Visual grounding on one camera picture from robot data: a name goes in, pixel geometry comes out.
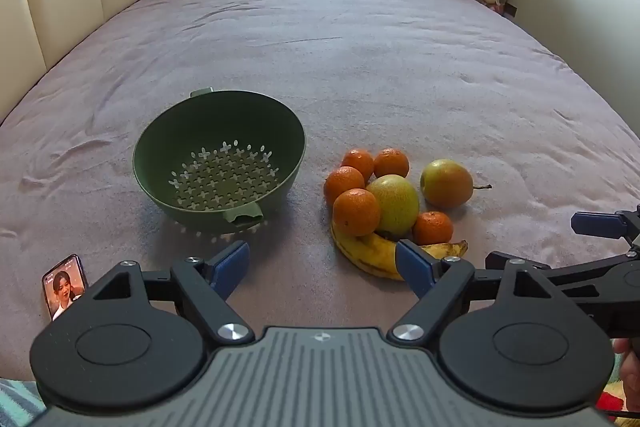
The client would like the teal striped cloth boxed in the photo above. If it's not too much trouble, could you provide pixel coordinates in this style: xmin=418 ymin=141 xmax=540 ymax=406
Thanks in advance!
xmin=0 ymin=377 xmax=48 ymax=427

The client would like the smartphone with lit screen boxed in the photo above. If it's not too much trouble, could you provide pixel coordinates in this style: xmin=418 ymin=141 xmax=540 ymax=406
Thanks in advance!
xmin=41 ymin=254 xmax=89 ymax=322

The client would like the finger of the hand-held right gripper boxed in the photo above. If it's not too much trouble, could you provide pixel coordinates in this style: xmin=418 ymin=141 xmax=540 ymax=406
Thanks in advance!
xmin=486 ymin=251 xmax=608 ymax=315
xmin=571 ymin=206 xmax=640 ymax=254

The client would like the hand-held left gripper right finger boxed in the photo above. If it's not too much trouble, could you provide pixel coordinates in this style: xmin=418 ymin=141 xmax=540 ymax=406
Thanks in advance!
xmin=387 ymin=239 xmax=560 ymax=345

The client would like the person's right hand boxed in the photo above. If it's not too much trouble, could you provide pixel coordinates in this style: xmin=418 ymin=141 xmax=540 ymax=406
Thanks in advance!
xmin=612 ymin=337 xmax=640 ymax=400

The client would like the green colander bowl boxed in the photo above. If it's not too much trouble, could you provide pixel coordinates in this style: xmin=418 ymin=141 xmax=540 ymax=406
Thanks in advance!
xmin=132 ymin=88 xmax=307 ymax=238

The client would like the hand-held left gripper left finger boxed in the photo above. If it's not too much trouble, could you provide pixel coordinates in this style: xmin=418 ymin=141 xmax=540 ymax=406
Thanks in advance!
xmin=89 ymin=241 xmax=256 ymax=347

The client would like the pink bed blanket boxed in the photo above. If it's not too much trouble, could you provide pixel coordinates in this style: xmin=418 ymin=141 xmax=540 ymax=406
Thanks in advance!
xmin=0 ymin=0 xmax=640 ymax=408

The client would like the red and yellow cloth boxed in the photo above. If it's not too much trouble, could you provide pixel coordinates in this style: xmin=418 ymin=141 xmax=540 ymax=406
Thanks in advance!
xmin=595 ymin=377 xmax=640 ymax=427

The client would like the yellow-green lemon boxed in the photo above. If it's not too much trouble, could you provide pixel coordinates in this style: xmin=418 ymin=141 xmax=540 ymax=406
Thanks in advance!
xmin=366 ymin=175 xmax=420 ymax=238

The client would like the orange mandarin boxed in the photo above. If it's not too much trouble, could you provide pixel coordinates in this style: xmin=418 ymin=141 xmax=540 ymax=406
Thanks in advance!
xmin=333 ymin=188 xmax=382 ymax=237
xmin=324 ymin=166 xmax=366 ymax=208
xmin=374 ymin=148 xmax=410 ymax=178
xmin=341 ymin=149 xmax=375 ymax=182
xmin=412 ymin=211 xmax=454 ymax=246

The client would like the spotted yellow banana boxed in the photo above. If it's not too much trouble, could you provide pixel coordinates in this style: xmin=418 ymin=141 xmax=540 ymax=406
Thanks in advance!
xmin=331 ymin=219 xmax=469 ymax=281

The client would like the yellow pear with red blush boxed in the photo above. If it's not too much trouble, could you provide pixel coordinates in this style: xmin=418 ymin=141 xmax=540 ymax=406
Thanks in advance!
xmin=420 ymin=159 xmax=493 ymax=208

---

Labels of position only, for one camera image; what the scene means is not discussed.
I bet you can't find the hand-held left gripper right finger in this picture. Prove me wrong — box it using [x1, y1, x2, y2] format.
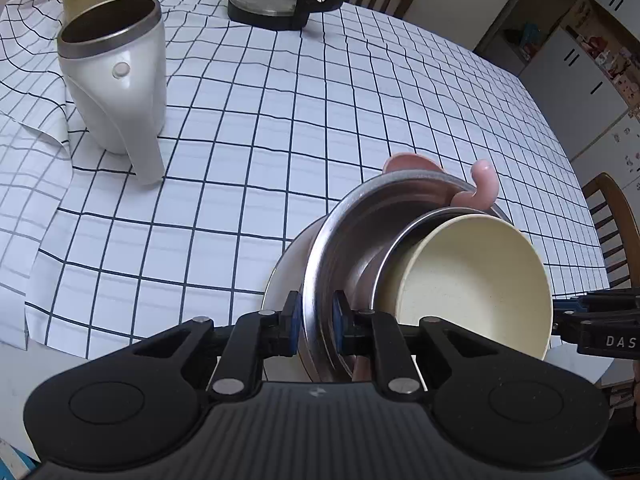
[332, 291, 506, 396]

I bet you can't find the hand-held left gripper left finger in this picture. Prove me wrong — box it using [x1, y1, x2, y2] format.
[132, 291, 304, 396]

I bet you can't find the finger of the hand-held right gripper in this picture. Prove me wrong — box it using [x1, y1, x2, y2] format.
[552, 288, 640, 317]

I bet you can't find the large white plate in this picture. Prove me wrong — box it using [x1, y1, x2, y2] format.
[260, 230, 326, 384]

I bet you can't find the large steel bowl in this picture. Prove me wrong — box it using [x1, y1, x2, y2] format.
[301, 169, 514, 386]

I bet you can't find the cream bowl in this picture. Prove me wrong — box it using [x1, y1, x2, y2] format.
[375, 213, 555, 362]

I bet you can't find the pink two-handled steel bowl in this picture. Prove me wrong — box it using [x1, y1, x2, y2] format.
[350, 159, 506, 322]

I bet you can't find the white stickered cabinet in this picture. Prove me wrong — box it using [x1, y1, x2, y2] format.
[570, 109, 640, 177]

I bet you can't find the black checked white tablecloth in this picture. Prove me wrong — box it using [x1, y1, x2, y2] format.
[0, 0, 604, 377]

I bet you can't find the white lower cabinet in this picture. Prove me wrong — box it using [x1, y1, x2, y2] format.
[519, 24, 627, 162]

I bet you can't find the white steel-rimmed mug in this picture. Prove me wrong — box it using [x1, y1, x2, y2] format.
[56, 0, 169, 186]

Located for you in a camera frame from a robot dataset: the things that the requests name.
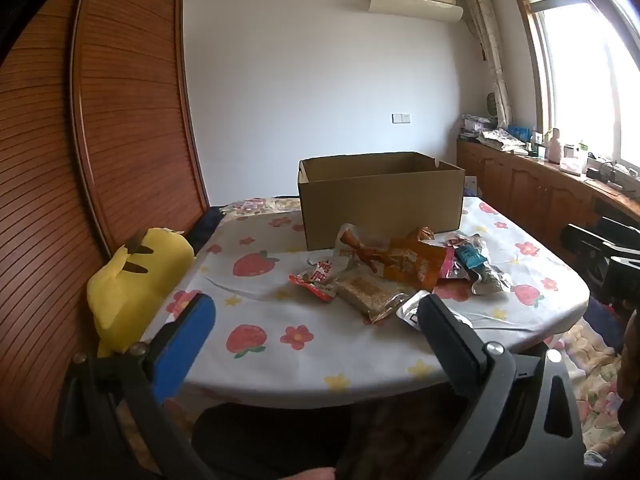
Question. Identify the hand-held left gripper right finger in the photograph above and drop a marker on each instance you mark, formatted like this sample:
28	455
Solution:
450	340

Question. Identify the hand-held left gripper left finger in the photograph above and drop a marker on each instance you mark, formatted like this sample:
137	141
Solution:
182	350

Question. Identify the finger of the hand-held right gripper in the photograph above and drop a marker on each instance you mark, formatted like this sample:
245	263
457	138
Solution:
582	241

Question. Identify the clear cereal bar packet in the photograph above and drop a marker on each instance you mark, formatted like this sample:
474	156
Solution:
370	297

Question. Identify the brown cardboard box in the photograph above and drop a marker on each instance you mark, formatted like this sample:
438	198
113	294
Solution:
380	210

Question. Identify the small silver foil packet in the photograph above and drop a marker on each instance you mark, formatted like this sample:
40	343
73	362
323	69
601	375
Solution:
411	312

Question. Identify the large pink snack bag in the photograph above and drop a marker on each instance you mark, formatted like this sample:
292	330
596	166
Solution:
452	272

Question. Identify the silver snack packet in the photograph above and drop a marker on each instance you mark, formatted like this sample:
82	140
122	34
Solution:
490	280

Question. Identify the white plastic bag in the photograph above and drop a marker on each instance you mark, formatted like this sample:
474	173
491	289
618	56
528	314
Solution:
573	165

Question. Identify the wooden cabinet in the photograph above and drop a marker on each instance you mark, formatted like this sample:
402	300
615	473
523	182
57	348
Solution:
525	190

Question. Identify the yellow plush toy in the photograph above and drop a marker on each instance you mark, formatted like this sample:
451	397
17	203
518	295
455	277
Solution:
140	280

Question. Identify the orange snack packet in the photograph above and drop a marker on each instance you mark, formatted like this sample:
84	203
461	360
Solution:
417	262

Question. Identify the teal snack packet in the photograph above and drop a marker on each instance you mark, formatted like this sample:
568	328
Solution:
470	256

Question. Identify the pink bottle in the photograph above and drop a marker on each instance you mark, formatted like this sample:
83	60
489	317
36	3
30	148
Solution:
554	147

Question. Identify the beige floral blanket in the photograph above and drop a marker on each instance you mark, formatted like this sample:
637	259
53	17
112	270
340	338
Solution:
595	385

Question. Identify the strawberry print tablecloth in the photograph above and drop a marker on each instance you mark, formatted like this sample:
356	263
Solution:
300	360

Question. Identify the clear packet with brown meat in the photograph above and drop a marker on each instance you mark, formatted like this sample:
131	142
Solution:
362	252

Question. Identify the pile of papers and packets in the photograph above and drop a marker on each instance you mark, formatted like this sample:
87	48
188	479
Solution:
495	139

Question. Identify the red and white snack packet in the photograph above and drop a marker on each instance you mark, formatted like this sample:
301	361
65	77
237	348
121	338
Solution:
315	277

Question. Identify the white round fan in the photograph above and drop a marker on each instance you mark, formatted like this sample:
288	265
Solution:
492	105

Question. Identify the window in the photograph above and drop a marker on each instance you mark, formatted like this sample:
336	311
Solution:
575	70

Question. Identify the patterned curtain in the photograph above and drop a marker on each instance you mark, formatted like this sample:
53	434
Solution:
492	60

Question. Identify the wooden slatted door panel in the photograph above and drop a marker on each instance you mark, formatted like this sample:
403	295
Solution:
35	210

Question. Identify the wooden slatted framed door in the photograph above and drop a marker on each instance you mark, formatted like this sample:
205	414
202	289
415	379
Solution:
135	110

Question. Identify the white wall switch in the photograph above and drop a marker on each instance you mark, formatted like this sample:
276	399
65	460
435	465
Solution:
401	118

--

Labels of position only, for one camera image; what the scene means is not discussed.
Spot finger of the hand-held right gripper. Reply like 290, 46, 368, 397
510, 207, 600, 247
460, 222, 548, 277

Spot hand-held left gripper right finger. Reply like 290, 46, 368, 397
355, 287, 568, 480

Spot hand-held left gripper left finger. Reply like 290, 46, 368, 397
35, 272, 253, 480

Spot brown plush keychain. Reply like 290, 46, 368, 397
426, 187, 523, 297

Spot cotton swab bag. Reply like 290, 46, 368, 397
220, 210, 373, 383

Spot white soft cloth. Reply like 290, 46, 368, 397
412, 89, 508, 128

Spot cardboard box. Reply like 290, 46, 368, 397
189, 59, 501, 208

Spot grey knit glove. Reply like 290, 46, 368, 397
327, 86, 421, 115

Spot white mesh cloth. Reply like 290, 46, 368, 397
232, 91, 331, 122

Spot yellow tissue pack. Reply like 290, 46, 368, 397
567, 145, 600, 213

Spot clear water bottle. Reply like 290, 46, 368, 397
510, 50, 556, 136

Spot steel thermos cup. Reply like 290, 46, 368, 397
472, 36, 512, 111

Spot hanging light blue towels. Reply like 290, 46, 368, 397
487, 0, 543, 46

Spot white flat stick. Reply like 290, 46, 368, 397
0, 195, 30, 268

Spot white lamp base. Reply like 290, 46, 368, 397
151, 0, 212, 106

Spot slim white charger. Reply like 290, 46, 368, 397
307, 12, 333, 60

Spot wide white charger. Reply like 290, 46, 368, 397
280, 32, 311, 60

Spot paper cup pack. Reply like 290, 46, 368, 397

Aim of the exercise: Scan the preceding listing for lines that contain the word "door". Give only how many there are.

Solution to this task: 2